■ Instructions for the task
Skip the pictures and write out, word for word, the lines below from the one with "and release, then" through the one with "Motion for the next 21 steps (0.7", inclusive.

(The data)

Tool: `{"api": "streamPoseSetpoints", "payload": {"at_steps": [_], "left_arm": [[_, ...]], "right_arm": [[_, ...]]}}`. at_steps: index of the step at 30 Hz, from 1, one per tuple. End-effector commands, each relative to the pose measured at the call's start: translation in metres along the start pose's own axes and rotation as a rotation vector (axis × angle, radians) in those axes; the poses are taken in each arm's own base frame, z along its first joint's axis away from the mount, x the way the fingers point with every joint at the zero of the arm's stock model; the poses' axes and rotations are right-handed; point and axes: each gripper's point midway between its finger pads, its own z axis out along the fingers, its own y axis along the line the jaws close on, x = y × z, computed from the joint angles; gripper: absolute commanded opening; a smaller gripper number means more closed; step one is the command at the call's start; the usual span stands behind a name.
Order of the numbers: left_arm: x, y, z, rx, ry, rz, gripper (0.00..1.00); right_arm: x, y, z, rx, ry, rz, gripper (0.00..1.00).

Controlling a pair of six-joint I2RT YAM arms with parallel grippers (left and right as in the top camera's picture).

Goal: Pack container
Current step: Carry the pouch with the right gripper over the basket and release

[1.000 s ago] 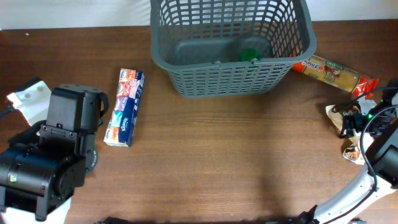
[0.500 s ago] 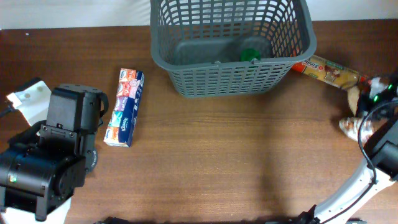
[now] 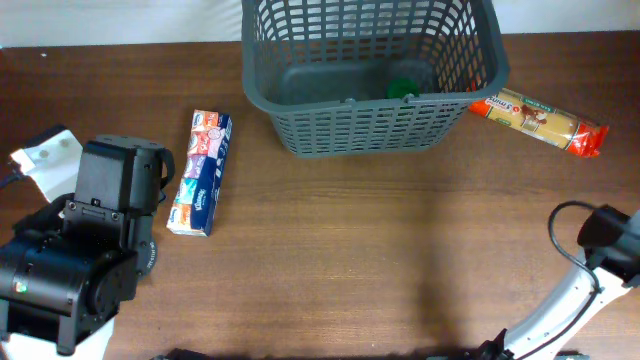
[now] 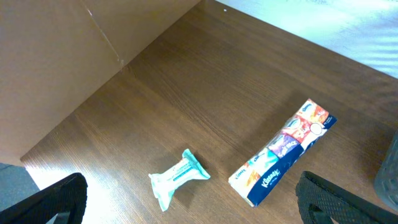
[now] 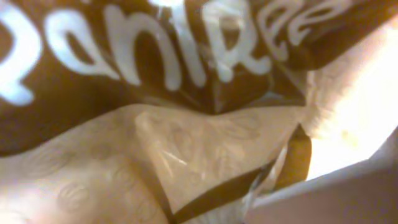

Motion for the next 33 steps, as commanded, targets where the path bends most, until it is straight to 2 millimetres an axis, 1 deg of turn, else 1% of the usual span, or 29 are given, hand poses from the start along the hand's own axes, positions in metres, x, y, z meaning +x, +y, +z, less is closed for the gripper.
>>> {"api": "streamPoseSetpoints", "payload": {"at_steps": [1,2,3,4,6,8,9,10,11,13,14,16,18,19,21,24,26,28,30,33], "left_arm": [[-0.002,0.002,-0.001,-0.003,-0.006,-0.021,1.0],[-0.002,0.002,-0.001,-0.003,-0.006,-0.021,0.99],[-0.002,0.002,-0.001,-0.003,-0.006,-0.021,0.99],[-0.002,0.002,-0.001,-0.003,-0.006,-0.021,0.99],[-0.002,0.002,-0.001,-0.003,-0.006,-0.021,0.99],[-0.002,0.002,-0.001,-0.003,-0.006,-0.021,0.99],[-0.002,0.002,-0.001,-0.003,-0.006,-0.021,1.0],[-0.002,0.002,-0.001,-0.003,-0.006,-0.021,0.99],[-0.002,0.002,-0.001,-0.003,-0.006,-0.021,0.99],[-0.002,0.002,-0.001,-0.003,-0.006,-0.021,0.99],[-0.002,0.002,-0.001,-0.003,-0.006,-0.021,0.99],[-0.002,0.002,-0.001,-0.003,-0.006,-0.021,0.99],[-0.002,0.002,-0.001,-0.003,-0.006,-0.021,0.99],[-0.002,0.002,-0.001,-0.003,-0.006,-0.02,0.99],[-0.002,0.002,-0.001,-0.003,-0.006,-0.021,1.0],[-0.002,0.002,-0.001,-0.003,-0.006,-0.021,0.99],[-0.002,0.002,-0.001,-0.003,-0.006,-0.021,0.99],[-0.002,0.002,-0.001,-0.002,-0.006,-0.021,0.99],[-0.002,0.002,-0.001,-0.003,-0.006,-0.021,0.99],[-0.002,0.002,-0.001,-0.003,-0.006,-0.021,0.99]], "right_arm": [[-0.034,0.111,-0.023,-0.27,-0.103,0.042,0.03],[-0.037,0.135,-0.02,-0.322,-0.132,0.018,0.04],[-0.037,0.152,-0.017,-0.354,-0.148,0.003,0.04],[-0.032,0.167,-0.009,-0.368,-0.152,0.005,0.03],[-0.014,0.19,0.01,-0.369,-0.13,0.013,0.04],[0.012,0.213,0.031,-0.385,-0.082,-0.018,0.04],[0.03,0.223,0.044,-0.382,-0.044,-0.021,0.04],[0.068,0.235,0.068,-0.362,0.037,-0.032,0.04],[0.089,0.24,0.079,-0.35,0.082,-0.047,0.04],[0.136,0.244,0.101,-0.305,0.182,-0.082,0.04],[0.159,0.243,0.109,-0.282,0.23,-0.099,0.04],[0.196,0.238,0.122,-0.235,0.308,-0.122,0.04],[0.236,0.227,0.133,-0.18,0.389,-0.145,0.04],[0.26,0.22,0.138,-0.161,0.442,-0.162,0.04],[0.29,0.209,0.142,-0.129,0.509,-0.161,0.04],[0.325,0.192,0.143,-0.094,0.594,-0.153,0.04],[0.349,0.175,0.143,-0.042,0.65,-0.155,0.04],[0.368,0.16,0.14,0.01,0.694,-0.162,0.04],[0.385,0.148,0.136,0.048,0.739,-0.166,0.04],[0.401,0.137,0.131,0.081,0.785,-0.17,0.04]]}}
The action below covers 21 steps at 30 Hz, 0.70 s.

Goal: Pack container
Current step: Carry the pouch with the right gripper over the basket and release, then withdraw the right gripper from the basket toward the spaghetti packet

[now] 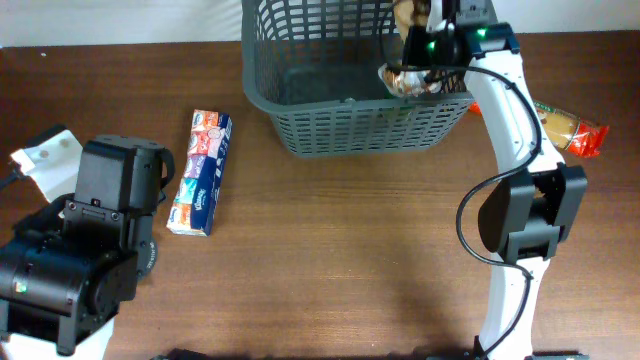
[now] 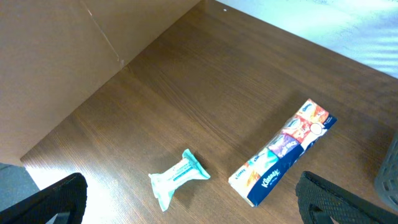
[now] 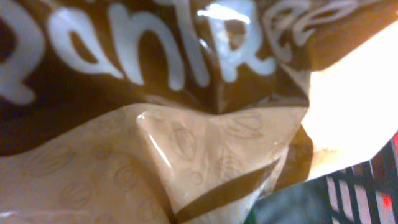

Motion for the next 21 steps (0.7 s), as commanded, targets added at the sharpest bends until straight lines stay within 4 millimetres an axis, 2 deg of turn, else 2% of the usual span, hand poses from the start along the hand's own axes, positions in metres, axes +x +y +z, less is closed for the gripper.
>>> {"api": "streamPoseSetpoints", "payload": {"at_steps": [1,3,5,8,11,15,18,20,21], "left_arm": [[-0.002,0.002,-0.001,-0.003,-0.006,-0.021,0.99],[-0.002,0.002,-0.001,-0.003,-0.006,-0.021,1.0],[-0.002,0.002,-0.001,-0.002,-0.006,-0.021,0.99],[-0.002,0.002,-0.001,-0.003,-0.006,-0.021,1.0],[-0.002,0.002,-0.001,-0.003,-0.006,-0.021,0.99],[-0.002,0.002,-0.001,-0.003,-0.006,-0.021,0.99],[-0.002,0.002,-0.001,-0.003,-0.006,-0.021,0.99],[-0.002,0.002,-0.001,-0.002,-0.006,-0.021,0.99],[-0.002,0.002,-0.001,-0.002,-0.006,-0.021,0.99]], "right_arm": [[-0.004,-0.007,-0.011,0.047,-0.024,-0.015,0.04],[0.0,-0.008,-0.009,0.05,-0.01,-0.016,0.09],[0.002,-0.009,-0.009,0.051,-0.004,-0.015,0.29],[0.002,-0.009,-0.009,0.05,-0.003,-0.014,0.34],[0.002,-0.006,-0.01,0.036,-0.002,-0.015,0.63],[-0.013,0.011,-0.022,-0.044,-0.034,-0.023,0.67],[-0.045,0.032,-0.055,-0.123,-0.12,-0.041,0.68],[-0.073,0.042,-0.091,-0.152,-0.205,-0.056,0.68],[-0.088,0.047,-0.115,-0.16,-0.258,-0.066,0.68]]}}
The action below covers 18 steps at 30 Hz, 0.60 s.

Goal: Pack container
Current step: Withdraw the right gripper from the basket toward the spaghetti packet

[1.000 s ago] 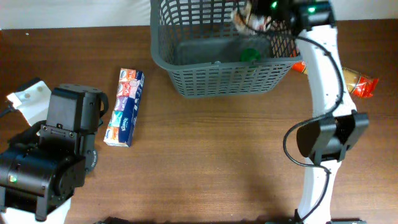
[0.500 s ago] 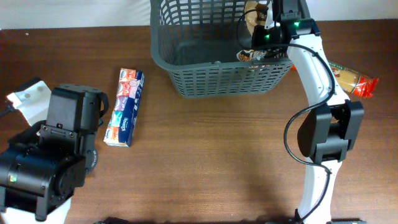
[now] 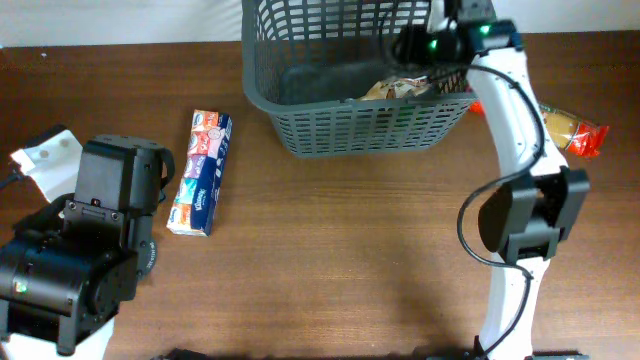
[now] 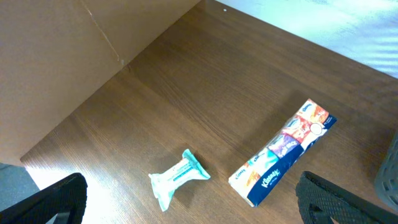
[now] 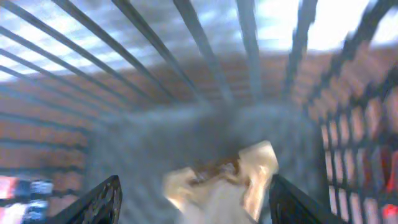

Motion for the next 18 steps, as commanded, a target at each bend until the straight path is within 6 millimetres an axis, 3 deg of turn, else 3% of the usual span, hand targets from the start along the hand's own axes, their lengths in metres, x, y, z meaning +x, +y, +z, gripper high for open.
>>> {"api": "streamPoseSetpoints", "payload": {"at_steps": [1,4,5,6,9,13,18], "left_arm": [[-0.002,0.002,-0.001,-0.003,-0.006,-0.021,0.99],[-0.002,0.002,-0.001,-0.003,-0.006,-0.021,0.99],[-0.002,0.002,-0.001,-0.003,-0.006,-0.021,0.99],[-0.002,0.002,-0.001,-0.003,-0.006,-0.021,1.0],[-0.002,0.002,-0.001,-0.003,-0.006,-0.021,0.99],[-0.002,0.002,-0.001,-0.003,-0.006,-0.021,0.99],[-0.002,0.002,-0.001,-0.003,-0.006,-0.021,1.0]], "right_arm": [[-0.075,0.035,-0.095,-0.093,-0.237,-0.054,0.68],[-0.101,0.044,-0.164,-0.095,-0.359,-0.1,0.76],[-0.106,0.046,-0.2,-0.089,-0.415,-0.127,0.9],[-0.106,0.048,-0.223,-0.084,-0.447,-0.152,0.99],[-0.09,0.045,-0.269,-0.038,-0.458,-0.23,0.99],[-0.063,0.029,-0.3,0.034,-0.402,-0.258,0.99],[-0.035,0.014,-0.302,0.064,-0.298,-0.209,0.99]]}}
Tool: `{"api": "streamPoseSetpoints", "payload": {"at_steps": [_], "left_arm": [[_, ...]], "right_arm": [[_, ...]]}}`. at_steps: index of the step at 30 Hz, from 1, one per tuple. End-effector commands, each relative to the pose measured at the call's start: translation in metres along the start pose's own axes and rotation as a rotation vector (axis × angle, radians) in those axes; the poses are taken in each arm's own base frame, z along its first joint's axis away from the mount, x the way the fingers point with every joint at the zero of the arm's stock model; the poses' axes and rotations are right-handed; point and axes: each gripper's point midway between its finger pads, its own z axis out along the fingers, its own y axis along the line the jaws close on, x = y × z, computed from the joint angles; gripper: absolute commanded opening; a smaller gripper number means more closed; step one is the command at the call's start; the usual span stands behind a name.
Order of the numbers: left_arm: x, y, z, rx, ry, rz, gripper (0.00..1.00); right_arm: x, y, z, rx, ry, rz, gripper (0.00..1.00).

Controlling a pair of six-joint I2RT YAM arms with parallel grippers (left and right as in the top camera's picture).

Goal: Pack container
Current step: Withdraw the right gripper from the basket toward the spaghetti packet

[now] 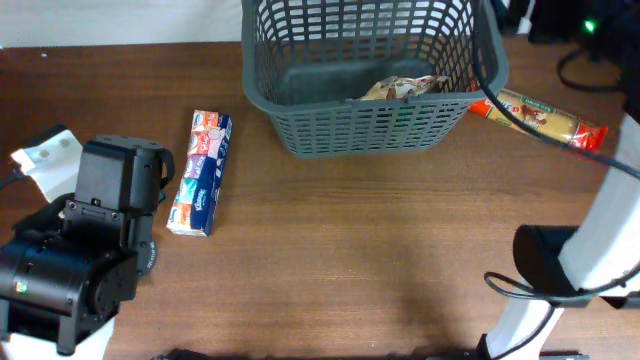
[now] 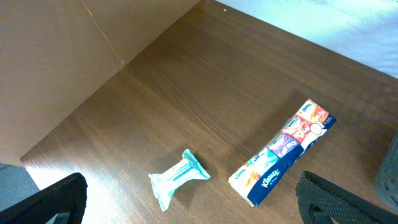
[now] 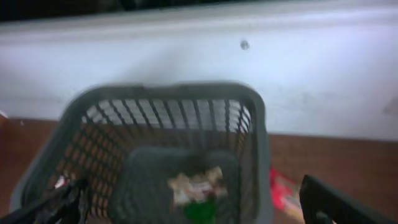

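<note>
A grey mesh basket [image 1: 300, 105] stands at the back of the table. Inside it lies a crumpled brown snack bag [image 1: 402, 88], also in the right wrist view [image 3: 196, 185], beside a green item [image 3: 200, 213]. My right gripper [image 3: 191, 198] is open, high above the basket with nothing in it. A colourful tissue pack [image 1: 200, 172] lies left of the basket, also in the left wrist view [image 2: 283, 152]. An orange and red packet [image 1: 545, 120] lies to the basket's right. My left gripper [image 2: 189, 194] stands open and empty above the table at the left.
A small teal and white wipes packet [image 2: 177, 177] lies near the tissue pack at the table's left edge [image 1: 40, 155]. The left arm's black body [image 1: 90, 240] fills the near left corner. The right arm's white link [image 1: 600, 240] rises at the right edge.
My right gripper was low inside the basket just over the snack bag. Now it is high above the basket and out of the overhead view. The bag stays in the basket.
My right gripper was shut on the brown snack bag with the arm low at the right. Then it held the bag over the basket's right side. Then the bag lay in the basket with the gripper open. Now the gripper is high above. The left arm has not moved.
</note>
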Motion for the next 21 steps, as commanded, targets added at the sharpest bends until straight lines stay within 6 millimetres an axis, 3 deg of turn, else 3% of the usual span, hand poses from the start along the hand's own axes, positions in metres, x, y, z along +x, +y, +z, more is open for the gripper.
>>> {"api": "streamPoseSetpoints", "payload": {"at_steps": [1,4,5,7,9,11,14,16,18,20,21], "left_arm": [[-0.002,0.002,-0.001,-0.003,-0.006,-0.021,0.99],[-0.002,0.002,-0.001,-0.003,-0.006,-0.021,1.0],[-0.002,0.002,-0.001,-0.003,-0.006,-0.021,0.99],[-0.002,0.002,-0.001,-0.003,-0.006,-0.021,0.99],[-0.002,0.002,-0.001,-0.003,-0.006,-0.02,0.99],[-0.002,0.002,-0.001,-0.003,-0.006,-0.021,1.0],[-0.002,0.002,-0.001,-0.003,-0.006,-0.021,1.0],[-0.002,0.002,-0.001,-0.003,-0.006,-0.021,0.99],[-0.002,0.002,-0.001,-0.003,-0.006,-0.02,0.99],[-0.002,0.002,-0.001,-0.003,-0.006,-0.021,0.99],[-0.002,0.002,-0.001,-0.003,-0.006,-0.021,0.99]], "right_arm": [[0.018,-0.01,0.007,0.023,0.079,-0.009,0.99],[0.029,-0.021,0.01,0.088,0.125,0.056,0.99],[0.033,-0.056,0.006,0.298,0.106,0.282,0.99],[0.036,-0.097,-0.008,0.546,0.026,0.505,0.99],[0.04,-0.13,-0.022,0.723,-0.078,0.732,0.99],[0.044,-0.146,-0.021,0.77,-0.122,0.861,0.99],[0.058,-0.178,-0.001,0.838,-0.158,1.054,0.98],[0.078,-0.199,0.024,0.875,-0.131,1.166,0.99],[0.106,-0.211,0.05,0.879,-0.027,1.244,0.99],[0.136,-0.208,0.07,0.843,0.125,1.28,0.99],[0.167,-0.202,0.078,0.85,0.27,1.297,0.99]]}}
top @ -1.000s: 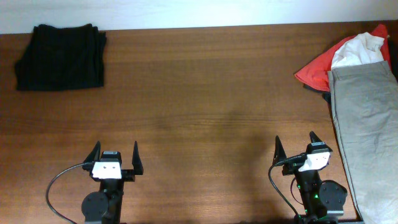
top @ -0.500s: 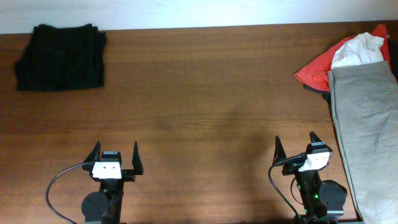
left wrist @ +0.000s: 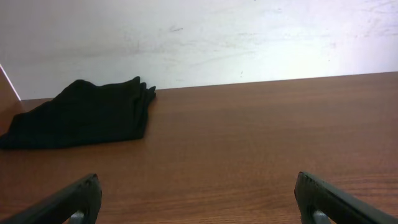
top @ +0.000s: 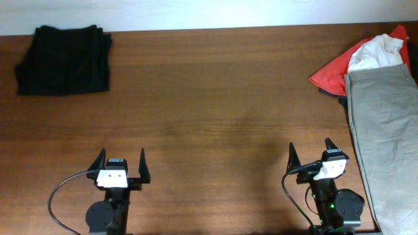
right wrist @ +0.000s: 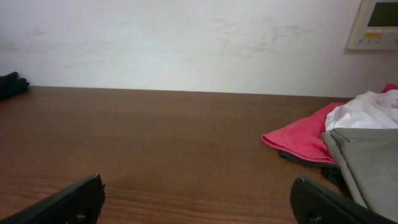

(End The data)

■ Result of the task
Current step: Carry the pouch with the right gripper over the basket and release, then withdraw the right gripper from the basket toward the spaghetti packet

[now] 
[now] 
[now] 

Motion for the next 21 steps (0.7 s), as commanded, targets added at the sharpest bends until straight lines stay within 4 millimetres an axis, 2 deg of turn, else 2% of the usual span, hand poses from the start along the hand's own axes, positions in metres, axes +x +y +z, less is closed for the gripper.

No additional answer text is required.